2 UF 115/02, Oberlandesgericht Karlsruhe [INCADAT Reference: HC/E/DE 944].

This has led to the Federal Constitutional Court accepting that a habitual residence may be acquired notwithstanding the child having been wrongfully removed to the new State of residence:

Bundesverfassungsgericht, 2 BvR 1206/98, 29. Oktober 1998  [INCADAT Reference: HC/E/DE 233].

The Constitutional Court upheld the finding of the Higher Regional Court that the children had acquired a habitual residence in France, notwithstanding the nature of their removal there. This was because habitual residence was a factual concept and during their nine months there, the children had become integrated into the local environment.

Israel
Alternative approaches have been adopted when determining the habitual residence of children. On occasion, strong emphasis has been placed on parental intentions. See:

Family Appeal 1026/05 Ploni v. Almonit [INCADAT Reference: HC/E/Il 865];

Family Application 042721/06 G.K. v Y.K. [INCADAT Reference: HC/E/Il 939].

However, reference has been made to a more child centred approach in other cases. See:

decision of the Supreme Court in C.A. 7206/03, Gabai v. Gabai, P.D. 51(2)241;

FamA 130/08 H v H [INCADAT Reference: HC/E/Il 922].

New Zealand
In contrast to the Mozes approach the requirement of a settled intention to abandon an existing habitual residence was specifically rejected by a majority of the New Zealand Court of Appeal. See

S.K. v. K.P. [2005] 3 NZLR 590 [INCADAT Reference: HC/E/NZ 816].

Switzerland
A child centred, factual approach is evident in Swiss case law:

5P.367/2005/ast, Bundesgericht, II. Zivilabteilung (Tribunal Fédéral, 2ème Chambre Civile) [INCADAT Reference: HC/E/CH 841].

United Kingdom
The standard approach is to consider the settled intention of the child's carers in conjunction with the factual reality of the child's life.

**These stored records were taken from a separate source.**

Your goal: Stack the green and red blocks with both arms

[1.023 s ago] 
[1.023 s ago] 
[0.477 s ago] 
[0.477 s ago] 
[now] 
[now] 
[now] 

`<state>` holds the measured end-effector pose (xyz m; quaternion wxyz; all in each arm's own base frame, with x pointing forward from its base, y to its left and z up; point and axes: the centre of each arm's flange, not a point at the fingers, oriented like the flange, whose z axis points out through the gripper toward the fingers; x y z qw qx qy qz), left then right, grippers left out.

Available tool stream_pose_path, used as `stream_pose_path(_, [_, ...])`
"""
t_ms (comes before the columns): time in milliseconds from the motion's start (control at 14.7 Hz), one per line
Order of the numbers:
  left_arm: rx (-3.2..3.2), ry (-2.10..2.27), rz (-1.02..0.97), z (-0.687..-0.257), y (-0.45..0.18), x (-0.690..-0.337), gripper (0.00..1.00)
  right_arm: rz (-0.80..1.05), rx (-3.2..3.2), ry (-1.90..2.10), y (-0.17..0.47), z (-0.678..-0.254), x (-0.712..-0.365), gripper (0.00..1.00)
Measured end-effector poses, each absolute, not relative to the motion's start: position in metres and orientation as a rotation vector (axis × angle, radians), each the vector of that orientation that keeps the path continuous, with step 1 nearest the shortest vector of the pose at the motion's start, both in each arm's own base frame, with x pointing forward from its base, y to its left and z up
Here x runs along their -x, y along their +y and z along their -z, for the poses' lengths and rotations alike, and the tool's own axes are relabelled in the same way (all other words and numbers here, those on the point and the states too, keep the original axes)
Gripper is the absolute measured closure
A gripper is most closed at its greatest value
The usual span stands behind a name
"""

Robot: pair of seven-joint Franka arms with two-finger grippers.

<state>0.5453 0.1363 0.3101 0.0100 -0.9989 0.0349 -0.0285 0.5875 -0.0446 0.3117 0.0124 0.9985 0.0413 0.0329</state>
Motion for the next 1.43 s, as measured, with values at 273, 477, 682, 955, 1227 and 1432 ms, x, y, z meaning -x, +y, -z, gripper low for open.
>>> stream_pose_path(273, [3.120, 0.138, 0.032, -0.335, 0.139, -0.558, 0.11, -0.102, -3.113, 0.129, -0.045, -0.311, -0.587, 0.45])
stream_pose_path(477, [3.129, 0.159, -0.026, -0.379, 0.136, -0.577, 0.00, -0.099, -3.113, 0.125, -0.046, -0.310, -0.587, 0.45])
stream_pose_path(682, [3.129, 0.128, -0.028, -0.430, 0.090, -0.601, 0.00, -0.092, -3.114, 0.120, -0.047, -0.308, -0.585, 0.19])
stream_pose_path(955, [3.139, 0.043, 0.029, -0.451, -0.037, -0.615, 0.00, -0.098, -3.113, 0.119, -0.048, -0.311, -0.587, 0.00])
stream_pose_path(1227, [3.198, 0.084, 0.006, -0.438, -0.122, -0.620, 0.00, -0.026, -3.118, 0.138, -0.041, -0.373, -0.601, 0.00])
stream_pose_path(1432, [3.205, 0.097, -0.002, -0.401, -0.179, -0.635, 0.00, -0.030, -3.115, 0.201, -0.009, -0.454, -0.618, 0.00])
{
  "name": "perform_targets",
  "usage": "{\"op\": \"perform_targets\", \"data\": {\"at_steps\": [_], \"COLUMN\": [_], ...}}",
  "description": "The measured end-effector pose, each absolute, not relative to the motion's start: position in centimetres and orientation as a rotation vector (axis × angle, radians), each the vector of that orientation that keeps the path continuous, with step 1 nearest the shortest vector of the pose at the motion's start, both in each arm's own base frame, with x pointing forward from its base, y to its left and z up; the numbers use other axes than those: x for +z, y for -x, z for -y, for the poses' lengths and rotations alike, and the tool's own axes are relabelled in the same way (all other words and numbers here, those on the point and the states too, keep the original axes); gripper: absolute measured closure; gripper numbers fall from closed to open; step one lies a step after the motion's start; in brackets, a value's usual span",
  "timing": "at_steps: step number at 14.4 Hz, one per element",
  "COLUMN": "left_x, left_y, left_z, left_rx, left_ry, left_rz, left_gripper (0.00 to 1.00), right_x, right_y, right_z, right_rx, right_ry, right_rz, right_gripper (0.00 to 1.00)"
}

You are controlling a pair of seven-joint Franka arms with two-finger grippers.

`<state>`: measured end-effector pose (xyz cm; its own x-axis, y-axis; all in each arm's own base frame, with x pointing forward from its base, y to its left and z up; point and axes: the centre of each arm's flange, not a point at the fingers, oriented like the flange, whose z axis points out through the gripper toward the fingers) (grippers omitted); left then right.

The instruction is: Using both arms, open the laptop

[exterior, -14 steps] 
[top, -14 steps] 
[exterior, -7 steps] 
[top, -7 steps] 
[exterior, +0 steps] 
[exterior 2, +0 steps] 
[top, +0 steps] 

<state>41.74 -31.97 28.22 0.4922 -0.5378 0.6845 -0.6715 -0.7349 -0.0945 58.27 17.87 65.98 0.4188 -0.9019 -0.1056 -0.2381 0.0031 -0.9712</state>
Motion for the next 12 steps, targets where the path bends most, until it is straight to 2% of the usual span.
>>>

Re J. (A Minor) (Abduction: Custody Rights) [1990] 2 AC 562, [1990] 2 All ER 961, [1990] 2 FLR 450, sub nom C. v. S. (A Minor) (Abduction) [INCADAT Reference: HC/E/UKe 2]. For academic commentary on the different models of interpretation given to habitual residence. See:

R. Schuz, "Habitual Residence of Children under the Hague Child Abduction Convention: Theory and Practice", Child and Family Law Quarterly Vol 13, No. 1, 2001, p. 1;

R. Schuz, "Policy Considerations in Determining Habitual Residence of a Child and the Relevance of Context", Journal of Transnational Law and Policy Vol. 11, 2001, p. 101.